Finalmente è stata fatta chiarezza sulla controversia tra il Comune di Crispiano e la FP CGIL Taranto: la FP CGIL aveva ragione.
Con decreto ex art. 28 della Legge 20 maggio 1970, n. 300, emesso il 13 giugno 2025, la Sezione Lavoro del Tribunale di Taranto — nella persona del Giudice monocratico, dott.ssa Miriam Fanelli — ha accolto integralmente il ricorso promosso l’11 aprile 2025 dalla FP CGIL di Taranto, rappresentata dall’avv. Luca Bosco, dichiarando la sussistenza della condotta antisindacale da parte del Comune di Crispiano. La violazione ha riguardato il sistema di relazioni sindacali delineato dal CCNL Funzioni Locali.
In particolare, il Tribunale ha censurato il comportamento dell’Amministrazione comunale, che si è sistematicamente sottratta all’obbligo di fornire informazioni ai sindacati, sia con riferimento alla Deliberazione di Giunta Comunale n. 8/2025 (con cui è stato approvato il Piano Integrato di Attività e Organizzazione – PIAO – 2025-2027), sia in merito alla Deliberazione n. 25/2025 (relativa alla modifica del Piano Triennale del Fabbisogno del Personale – PTFP – 2025-2027), che ha comportato l’aumento dell’orario di lavoro da 18 a 24 ore per tre dipendenti dell’Amministrazione.
Soddisfazione è stata espressa da Mimmo Sardelli, Francesco Achille e Grazia Albano — rispettivamente Segretario Generale e componenti della segreteria della FP CGIL di Taranto — i quali, tuttavia, hanno evidenziato con rammarico i numerosi tentativi fatti dal sindacato e dal legale Avv. Bosco per evitare il ricorso alla via giudiziaria, ostacolati da un atteggiamento “offeso” e chiuso da parte di alcuni amministratori comunali.

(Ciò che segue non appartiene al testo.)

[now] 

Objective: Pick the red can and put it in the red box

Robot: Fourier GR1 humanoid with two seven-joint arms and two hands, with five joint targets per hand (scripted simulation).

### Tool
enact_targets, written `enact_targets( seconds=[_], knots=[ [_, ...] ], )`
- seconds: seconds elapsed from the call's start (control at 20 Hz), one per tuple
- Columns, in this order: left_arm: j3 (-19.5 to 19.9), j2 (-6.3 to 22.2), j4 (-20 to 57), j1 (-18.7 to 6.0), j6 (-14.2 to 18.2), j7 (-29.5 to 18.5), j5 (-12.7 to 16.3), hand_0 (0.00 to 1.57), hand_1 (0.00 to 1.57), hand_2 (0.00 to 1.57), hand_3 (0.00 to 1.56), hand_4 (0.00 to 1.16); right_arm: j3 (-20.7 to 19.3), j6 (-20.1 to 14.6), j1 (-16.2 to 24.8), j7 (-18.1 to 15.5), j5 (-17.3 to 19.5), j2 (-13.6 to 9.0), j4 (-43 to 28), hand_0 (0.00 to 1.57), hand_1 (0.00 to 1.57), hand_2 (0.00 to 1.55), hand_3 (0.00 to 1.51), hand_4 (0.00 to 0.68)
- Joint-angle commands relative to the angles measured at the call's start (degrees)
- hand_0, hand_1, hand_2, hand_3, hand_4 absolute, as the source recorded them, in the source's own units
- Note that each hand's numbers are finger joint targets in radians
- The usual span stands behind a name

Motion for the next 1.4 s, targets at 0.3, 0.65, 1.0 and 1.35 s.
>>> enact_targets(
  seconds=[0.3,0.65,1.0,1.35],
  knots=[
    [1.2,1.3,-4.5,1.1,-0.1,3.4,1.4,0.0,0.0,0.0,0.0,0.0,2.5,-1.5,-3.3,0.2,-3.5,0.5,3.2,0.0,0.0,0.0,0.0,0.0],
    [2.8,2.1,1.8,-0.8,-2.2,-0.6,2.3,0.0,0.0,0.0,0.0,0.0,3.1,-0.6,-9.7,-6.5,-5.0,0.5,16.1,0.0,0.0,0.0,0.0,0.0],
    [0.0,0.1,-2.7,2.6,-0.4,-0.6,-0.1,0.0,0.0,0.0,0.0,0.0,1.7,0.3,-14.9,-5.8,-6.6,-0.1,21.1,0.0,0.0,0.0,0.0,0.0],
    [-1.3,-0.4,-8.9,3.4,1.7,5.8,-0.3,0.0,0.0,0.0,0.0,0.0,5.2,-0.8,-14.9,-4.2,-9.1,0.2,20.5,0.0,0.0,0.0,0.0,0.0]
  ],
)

«Si trattava di atti tutt’altro che irrilevanti», sottolineano, «riguardanti l’integrazione oraria di lavoratori part-time che da anni aspirano a condizioni retributive e contributive migliori. Temi così delicati avrebbero meritato ben altra gestione, non quella ispirata alla logica del “Marchese del Grillo”».
L’obbligo informativo verso le organizzazioni sindacali è previsto dall’art. 4, comma 5, del CCNL Funzioni Locali. Il Comune di Crispiano, ignorando il ruolo del sindacato, ha adottato il PIAO senza fornire alcuna comunicazione preventiva.
A distanza di un mese, la Giunta Comunale ha adottato la Deliberazione n. 25 del 18 febbraio 2025, con la quale ha modificato il piano triennale dei fabbisogni di personale, incrementando le ore settimanali da 18 a 24 per tre dipendenti, ancora una volta senza informare preventivamente le OO.SS.
Secondo la FP CGIL, questa seconda omissione risulta ancor più grave, in quanto ha impedito anche lo step successivo: il confronto sindacale, come previsto dal sistema delle relazioni sindacali del contratto collettivo.
Di fronte a questi comportamenti, la FP CGIL Taranto si è vista costretta a ricorrere al Tribunale del Lavoro, tramite l’Avv. Luca Bosco, per ottenere la repressione della condotta antisindacale da parte dell’Amministrazione.
Il Comune ha fornito solo comunicazioni orali, generiche e prive di contenuto utile, impedendo al sindacato di esercitare il proprio diritto alla rappresentanza e alla tutela delle lavoratrici e dei lavoratori.
Per tali motivi, il Tribunale ha dichiarato l’antisindacalità della condotta del Comune di Crispiano, per violazione degli artt. 6 del D.L. 80/2021, 6 del D.Lgs. 165/2001 e 4 del CCNL Funzioni Locali, ordinando la cessazione dei comportamenti illeciti e la rimozione dei relativi effetti.
L’Amministrazione dovrà adempiere all’obbligo informativo omesso, secondo le modalità previste dall’art. 4, commi 1, 2 e 3 del CCNL, entro 30 giorni dalla comunicazione del decreto.
«Giustizia è fatta!» concludono Sardelli, Achille e Albano.
«Questa vicenda dimostra che trasparenza e confronto non vanno solo dichiarati nei comunicati stampa, ma praticati. Speriamo che rappresenti l’inizio di una nuova stagione nelle relazioni sindacali con il Comune di Crispiano. Noi non ci fermeremo mai nella difesa dei diritti dei lavoratori e del bene comune.»